Dataset excerpts:
★ ★ ★

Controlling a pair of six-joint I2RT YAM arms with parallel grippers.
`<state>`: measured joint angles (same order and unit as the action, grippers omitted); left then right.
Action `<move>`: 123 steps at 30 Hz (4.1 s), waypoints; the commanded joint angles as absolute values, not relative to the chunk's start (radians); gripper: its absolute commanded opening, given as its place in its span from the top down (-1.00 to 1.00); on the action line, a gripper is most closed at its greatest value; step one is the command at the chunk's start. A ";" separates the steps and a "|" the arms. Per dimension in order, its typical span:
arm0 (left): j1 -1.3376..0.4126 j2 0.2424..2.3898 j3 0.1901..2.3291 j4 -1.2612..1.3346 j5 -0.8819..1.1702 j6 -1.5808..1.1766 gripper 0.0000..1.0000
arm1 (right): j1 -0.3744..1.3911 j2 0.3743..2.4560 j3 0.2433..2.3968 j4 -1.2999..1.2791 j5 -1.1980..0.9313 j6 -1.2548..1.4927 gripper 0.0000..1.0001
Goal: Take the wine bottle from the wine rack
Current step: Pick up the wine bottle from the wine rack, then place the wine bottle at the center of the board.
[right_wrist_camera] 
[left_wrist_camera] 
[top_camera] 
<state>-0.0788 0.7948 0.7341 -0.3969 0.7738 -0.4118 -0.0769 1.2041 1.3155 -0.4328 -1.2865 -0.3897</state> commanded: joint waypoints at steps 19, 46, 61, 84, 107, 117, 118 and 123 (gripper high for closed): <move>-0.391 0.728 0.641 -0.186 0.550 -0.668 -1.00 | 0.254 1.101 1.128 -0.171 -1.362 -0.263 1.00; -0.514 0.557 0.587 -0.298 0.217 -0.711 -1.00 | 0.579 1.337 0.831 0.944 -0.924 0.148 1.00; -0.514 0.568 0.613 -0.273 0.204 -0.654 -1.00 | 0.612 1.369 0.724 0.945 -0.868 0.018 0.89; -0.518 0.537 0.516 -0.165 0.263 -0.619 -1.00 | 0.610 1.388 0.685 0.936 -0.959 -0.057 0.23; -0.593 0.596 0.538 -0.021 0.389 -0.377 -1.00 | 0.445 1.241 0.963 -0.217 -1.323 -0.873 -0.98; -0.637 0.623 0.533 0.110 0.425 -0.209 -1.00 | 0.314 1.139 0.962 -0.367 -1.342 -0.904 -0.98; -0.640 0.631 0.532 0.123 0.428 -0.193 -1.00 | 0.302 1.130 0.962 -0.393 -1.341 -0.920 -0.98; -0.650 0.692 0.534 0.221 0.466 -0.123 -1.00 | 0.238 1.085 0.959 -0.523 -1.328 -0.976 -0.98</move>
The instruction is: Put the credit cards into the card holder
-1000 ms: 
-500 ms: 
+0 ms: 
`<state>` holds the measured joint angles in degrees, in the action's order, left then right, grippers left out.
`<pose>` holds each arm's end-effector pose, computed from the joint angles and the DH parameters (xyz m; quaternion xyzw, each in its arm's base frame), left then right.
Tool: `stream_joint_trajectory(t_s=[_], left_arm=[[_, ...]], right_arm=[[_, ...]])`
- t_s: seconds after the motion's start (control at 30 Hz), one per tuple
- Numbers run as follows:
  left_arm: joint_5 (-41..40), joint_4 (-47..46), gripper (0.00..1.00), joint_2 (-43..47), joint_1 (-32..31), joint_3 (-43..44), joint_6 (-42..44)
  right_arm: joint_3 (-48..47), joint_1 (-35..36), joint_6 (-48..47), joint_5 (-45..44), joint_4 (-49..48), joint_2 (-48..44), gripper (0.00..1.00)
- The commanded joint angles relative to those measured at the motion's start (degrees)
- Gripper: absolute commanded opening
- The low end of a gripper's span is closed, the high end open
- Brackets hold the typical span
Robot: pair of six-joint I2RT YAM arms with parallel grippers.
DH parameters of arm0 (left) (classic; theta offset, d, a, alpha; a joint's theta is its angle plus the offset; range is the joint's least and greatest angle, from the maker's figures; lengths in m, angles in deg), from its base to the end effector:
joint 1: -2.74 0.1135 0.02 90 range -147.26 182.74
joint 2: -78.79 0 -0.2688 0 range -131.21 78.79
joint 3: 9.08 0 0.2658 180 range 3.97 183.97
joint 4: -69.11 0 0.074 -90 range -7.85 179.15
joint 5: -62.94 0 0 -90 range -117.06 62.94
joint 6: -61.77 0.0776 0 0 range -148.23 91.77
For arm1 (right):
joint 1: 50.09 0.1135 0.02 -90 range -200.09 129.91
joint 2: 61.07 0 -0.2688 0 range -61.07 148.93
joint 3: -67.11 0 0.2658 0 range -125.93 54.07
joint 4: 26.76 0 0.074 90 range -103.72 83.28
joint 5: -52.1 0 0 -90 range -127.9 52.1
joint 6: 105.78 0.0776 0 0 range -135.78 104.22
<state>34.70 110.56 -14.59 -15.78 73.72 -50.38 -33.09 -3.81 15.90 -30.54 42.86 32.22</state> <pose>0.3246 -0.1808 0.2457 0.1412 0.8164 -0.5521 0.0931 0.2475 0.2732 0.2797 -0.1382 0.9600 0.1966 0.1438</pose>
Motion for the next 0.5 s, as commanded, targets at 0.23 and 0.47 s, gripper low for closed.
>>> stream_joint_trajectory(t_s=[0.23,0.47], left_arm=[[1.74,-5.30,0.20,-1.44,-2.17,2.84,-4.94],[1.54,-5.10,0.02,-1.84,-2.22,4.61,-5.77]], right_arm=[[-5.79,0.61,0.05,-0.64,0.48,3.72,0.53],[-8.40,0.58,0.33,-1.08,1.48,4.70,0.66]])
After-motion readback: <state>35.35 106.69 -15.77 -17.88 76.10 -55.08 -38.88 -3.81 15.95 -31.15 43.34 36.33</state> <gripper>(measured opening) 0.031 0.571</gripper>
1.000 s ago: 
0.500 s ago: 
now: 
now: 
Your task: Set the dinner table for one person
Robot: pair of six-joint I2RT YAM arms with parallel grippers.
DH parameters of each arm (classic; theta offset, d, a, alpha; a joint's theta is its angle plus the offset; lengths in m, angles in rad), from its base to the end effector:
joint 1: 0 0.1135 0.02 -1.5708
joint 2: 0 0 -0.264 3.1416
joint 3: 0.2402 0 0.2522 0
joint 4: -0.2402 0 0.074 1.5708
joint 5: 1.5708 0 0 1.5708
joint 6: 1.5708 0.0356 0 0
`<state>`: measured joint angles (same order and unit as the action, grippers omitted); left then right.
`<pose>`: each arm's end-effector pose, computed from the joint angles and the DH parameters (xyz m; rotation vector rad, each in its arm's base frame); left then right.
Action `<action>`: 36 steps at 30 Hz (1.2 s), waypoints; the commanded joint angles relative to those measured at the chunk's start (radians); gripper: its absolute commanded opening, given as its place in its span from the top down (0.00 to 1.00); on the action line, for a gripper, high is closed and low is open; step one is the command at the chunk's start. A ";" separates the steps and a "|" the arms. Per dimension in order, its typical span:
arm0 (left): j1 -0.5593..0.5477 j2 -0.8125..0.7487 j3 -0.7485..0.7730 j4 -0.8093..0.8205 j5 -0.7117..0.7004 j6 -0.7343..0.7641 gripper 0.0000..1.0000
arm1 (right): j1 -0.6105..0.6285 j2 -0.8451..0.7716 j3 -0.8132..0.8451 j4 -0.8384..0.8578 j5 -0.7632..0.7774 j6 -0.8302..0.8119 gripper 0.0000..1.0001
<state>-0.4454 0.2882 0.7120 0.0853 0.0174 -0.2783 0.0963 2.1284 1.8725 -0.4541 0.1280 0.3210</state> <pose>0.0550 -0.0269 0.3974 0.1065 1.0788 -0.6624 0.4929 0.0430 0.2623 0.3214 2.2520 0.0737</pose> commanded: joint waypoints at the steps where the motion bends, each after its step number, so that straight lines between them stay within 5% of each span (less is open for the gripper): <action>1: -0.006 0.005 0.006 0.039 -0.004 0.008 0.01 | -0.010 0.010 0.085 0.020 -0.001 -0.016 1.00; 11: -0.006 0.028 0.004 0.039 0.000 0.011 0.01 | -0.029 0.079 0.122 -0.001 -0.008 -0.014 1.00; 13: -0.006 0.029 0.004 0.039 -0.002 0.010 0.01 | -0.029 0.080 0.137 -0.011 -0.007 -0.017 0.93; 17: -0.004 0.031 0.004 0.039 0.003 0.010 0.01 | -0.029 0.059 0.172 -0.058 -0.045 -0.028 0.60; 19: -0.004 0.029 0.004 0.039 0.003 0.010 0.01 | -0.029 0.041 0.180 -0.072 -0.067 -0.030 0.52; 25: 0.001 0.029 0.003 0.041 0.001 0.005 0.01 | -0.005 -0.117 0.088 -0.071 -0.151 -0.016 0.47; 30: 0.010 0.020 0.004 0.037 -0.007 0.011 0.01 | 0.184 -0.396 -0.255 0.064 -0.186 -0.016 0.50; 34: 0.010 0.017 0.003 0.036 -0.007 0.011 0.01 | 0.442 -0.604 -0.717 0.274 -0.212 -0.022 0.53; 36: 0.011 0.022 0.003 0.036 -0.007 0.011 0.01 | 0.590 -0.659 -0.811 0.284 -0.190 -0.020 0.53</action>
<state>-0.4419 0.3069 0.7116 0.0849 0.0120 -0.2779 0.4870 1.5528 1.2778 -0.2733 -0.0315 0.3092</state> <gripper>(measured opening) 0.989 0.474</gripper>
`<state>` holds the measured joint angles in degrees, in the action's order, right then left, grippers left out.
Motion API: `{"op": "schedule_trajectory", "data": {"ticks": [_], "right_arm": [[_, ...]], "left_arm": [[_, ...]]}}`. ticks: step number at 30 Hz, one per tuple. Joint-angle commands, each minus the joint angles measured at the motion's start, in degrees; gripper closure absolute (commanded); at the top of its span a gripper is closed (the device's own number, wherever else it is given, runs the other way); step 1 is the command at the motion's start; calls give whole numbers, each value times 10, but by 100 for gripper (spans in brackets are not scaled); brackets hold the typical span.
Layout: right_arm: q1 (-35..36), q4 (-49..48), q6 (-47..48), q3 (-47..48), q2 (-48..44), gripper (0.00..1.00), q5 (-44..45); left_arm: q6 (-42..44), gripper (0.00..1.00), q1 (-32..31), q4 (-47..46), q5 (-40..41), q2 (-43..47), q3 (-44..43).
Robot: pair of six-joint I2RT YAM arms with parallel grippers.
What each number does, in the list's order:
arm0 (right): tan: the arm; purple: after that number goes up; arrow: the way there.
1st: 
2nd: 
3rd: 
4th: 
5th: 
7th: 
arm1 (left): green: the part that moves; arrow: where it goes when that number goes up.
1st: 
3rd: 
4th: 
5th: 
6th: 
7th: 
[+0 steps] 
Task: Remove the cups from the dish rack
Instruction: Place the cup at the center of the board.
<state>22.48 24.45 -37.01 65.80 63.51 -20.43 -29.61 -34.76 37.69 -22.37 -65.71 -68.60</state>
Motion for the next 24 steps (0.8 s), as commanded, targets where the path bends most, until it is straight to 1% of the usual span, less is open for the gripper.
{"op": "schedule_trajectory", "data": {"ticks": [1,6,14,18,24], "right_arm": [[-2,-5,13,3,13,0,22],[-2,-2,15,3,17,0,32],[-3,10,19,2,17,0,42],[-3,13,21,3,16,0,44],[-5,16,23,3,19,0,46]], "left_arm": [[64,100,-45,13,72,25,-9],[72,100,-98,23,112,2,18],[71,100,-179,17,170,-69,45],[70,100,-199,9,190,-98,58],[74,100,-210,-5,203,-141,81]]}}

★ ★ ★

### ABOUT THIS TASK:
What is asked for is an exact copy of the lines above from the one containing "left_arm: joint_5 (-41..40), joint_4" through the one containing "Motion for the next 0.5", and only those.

### TASK OUTPUT:
  left_arm: joint_5 (-41..40), joint_4 (-47..46), gripper (0.00..1.00), joint_2 (-43..47), joint_1 (-32..31), joint_3 (-43..44), joint_6 (-42..44)
  right_arm: joint_3 (-48..47), joint_1 (-35..36), joint_6 (-48..47), joint_5 (-45..44), joint_4 (-49..48), joint_2 (-48..44), gripper (0.00..1.00)
- The commanded joint angles relative to those measured at the motion's start (degrees)
- Gripper: absolute commanded opening
- The low end of a gripper's span is closed, the high end open
- Brackets hold the typical span
Robot: pair of six-joint I2RT YAM arms with parallel grippers.
DH parameters of arm0 (left) (classic; theta offset, d, a, alpha; a joint's theta is its angle plus the offset; range is the joint's least and greatest angle, from the maker's figures; lengths in m, angles in deg), from its base to the end effector:
joint 1: -2.74 0.1135 0.02 90 range -147.26 182.74
joint 2: -78.79 0 -0.2688 0 range -131.21 78.79
joint 3: 9.08 0 0.2658 180 range 3.97 183.97
joint 4: -69.11 0 0.074 -90 range -7.85 179.15
joint 5: -62.94 0 0 -90 range -117.06 62.94
joint 6: -61.77 0.0776 0 0 range -148.23 91.77
For arm1 (right):
joint 1: 50.09 0.1135 0.02 -90 range -200.09 129.91
joint 2: 61.07 0 -0.2688 0 range -61.07 148.93
joint 3: -67.11 0 0.2658 0 range -125.93 54.07
joint 4: 26.76 0 0.074 90 range -103.72 83.28
joint 5: -52.1 0 0 -90 range -127.9 52.1
joint 6: 105.78 0.0776 0 0 range -135.78 104.22
<state>34.70 110.56 -14.59 -15.78 73.72 -50.38 -33.09 -3.81 15.90 -30.54 42.86 32.22</state> <pose>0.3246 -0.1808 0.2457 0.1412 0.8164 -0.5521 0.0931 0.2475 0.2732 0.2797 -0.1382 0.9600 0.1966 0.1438</pose>
Motion for the next 0.5 s, as commanded, targets at 0.23 and 0.47 s, gripper low for closed.

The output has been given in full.